**YOUR GOAL**. Output, exactly as written, the lines below starting at the line containing "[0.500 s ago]" and ending at the line containing "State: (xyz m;". Drop the pictures and keep both end lines.
DATASET EXCERPT section start
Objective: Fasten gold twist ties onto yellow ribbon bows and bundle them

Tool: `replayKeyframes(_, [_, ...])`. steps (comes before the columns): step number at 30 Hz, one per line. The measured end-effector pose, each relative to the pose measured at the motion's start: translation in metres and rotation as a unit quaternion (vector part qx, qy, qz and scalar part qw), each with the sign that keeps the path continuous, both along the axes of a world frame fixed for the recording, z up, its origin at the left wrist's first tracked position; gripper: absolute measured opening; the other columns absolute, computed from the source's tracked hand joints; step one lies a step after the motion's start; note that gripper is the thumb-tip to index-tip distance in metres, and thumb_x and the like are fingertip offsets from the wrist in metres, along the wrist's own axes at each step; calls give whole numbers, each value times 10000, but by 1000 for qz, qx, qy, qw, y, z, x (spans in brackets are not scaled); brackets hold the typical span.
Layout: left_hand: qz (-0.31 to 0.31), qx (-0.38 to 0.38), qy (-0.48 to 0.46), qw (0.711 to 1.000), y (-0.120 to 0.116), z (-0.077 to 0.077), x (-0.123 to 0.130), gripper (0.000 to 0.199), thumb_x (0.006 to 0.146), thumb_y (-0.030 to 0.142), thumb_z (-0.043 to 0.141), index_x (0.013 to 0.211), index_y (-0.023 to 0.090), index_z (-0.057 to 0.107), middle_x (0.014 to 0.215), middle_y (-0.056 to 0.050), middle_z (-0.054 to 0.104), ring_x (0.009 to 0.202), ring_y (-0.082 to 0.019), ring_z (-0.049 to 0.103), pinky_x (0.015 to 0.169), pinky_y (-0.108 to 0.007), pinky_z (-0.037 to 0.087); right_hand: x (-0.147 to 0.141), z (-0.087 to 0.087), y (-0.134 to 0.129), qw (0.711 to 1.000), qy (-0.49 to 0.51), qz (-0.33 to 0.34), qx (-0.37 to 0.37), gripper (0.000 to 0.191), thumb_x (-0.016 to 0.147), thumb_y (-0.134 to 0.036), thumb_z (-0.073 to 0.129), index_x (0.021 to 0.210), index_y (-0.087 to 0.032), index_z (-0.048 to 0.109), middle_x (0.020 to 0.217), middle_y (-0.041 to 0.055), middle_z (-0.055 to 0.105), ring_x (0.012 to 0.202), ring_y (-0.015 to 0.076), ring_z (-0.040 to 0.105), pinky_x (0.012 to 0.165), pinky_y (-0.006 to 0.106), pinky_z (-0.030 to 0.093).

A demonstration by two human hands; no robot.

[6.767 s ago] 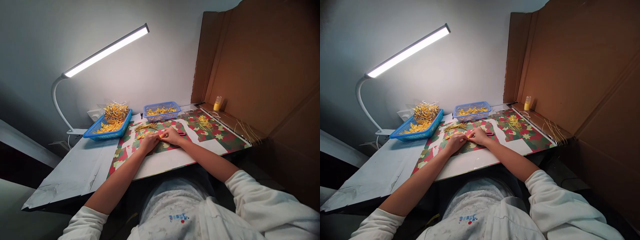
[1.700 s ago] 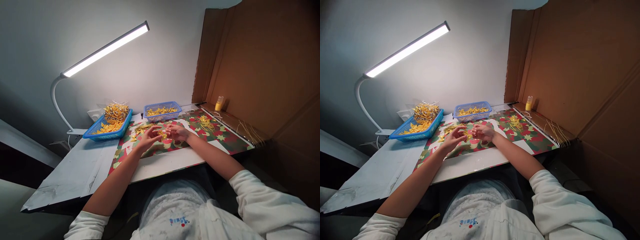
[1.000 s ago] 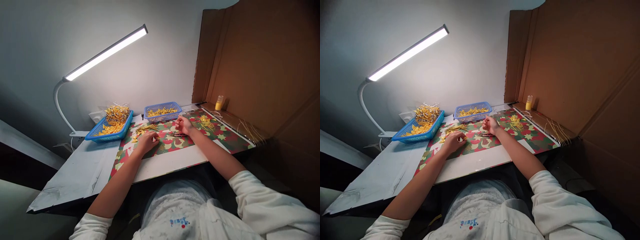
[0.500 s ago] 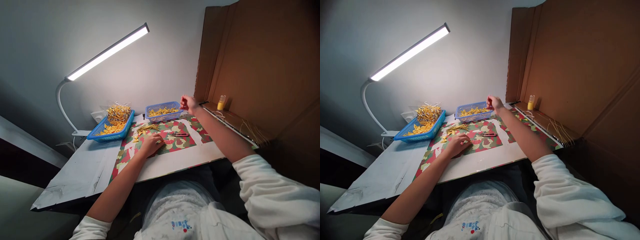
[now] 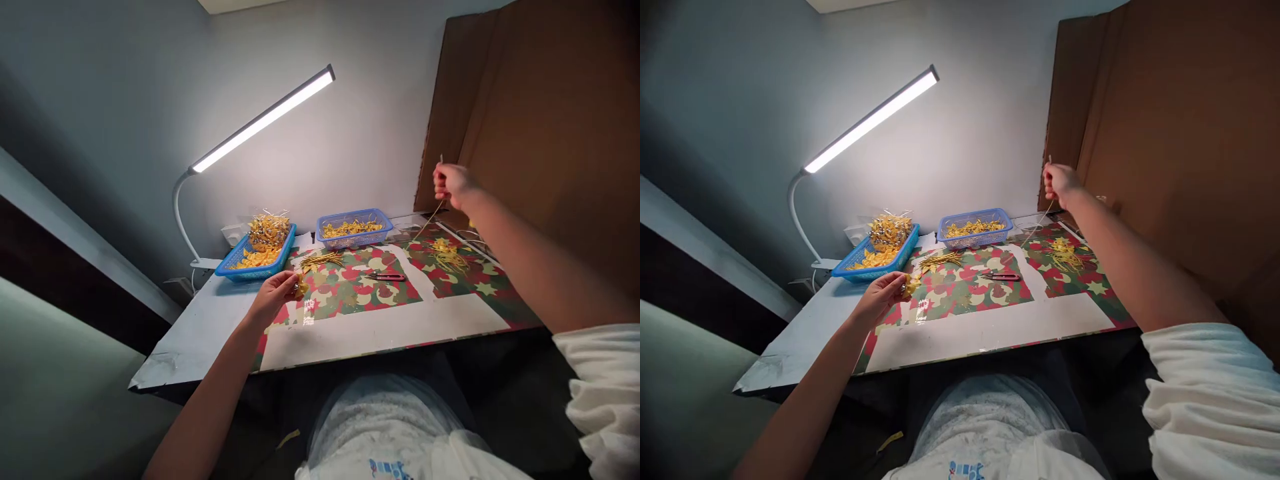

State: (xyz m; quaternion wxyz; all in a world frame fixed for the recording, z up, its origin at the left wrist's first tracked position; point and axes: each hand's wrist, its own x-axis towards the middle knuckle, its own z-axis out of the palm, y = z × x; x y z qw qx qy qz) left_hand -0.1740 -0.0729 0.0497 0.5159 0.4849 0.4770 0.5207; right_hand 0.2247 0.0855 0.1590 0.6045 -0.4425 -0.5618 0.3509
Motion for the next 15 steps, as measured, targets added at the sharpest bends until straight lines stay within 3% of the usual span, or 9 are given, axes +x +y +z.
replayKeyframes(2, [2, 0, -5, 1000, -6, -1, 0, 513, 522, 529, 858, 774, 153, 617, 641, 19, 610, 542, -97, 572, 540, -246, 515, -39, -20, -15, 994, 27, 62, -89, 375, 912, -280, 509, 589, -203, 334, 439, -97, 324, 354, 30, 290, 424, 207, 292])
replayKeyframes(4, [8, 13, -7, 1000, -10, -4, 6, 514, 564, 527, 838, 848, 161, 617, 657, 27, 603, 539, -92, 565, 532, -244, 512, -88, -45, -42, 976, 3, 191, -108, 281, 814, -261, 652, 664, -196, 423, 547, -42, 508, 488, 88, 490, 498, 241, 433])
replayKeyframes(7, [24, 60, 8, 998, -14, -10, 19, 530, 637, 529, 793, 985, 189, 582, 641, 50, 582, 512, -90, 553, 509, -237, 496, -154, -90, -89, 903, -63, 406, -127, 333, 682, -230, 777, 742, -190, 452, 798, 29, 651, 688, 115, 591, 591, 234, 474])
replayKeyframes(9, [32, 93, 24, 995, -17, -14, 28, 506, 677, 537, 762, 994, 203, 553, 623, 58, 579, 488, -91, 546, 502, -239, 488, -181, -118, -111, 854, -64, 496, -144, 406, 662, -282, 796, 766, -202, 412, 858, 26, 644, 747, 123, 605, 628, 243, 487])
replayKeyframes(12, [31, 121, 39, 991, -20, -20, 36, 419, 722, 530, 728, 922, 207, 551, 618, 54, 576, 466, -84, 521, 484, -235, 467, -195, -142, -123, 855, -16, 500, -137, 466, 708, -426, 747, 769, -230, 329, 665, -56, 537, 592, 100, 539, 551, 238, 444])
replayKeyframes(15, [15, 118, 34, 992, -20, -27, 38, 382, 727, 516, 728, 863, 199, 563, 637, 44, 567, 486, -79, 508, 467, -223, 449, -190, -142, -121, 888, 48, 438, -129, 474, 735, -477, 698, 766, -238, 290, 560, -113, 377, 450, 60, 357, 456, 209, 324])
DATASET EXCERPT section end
**REPLY TO THE EXERCISE**.
[0.500 s ago] 
[now] 

State: (xyz m; quaternion wxyz; all in a world frame fixed for the recording, z up, its origin at the left wrist's first tracked position; point and axes: each hand's wrist, its own x-axis towards the middle knuckle, its own z-axis out of the palm, y = z × x; x y z qw qx qy qz) left_hand -0.1740 -0.0729 0.0497 0.5159 0.4849 0.4770 0.5207; right_hand 0.2247 0.0855 0.1590 0.6045 -0.4425 -0.5618 0.3509

This finishes the output for the exercise.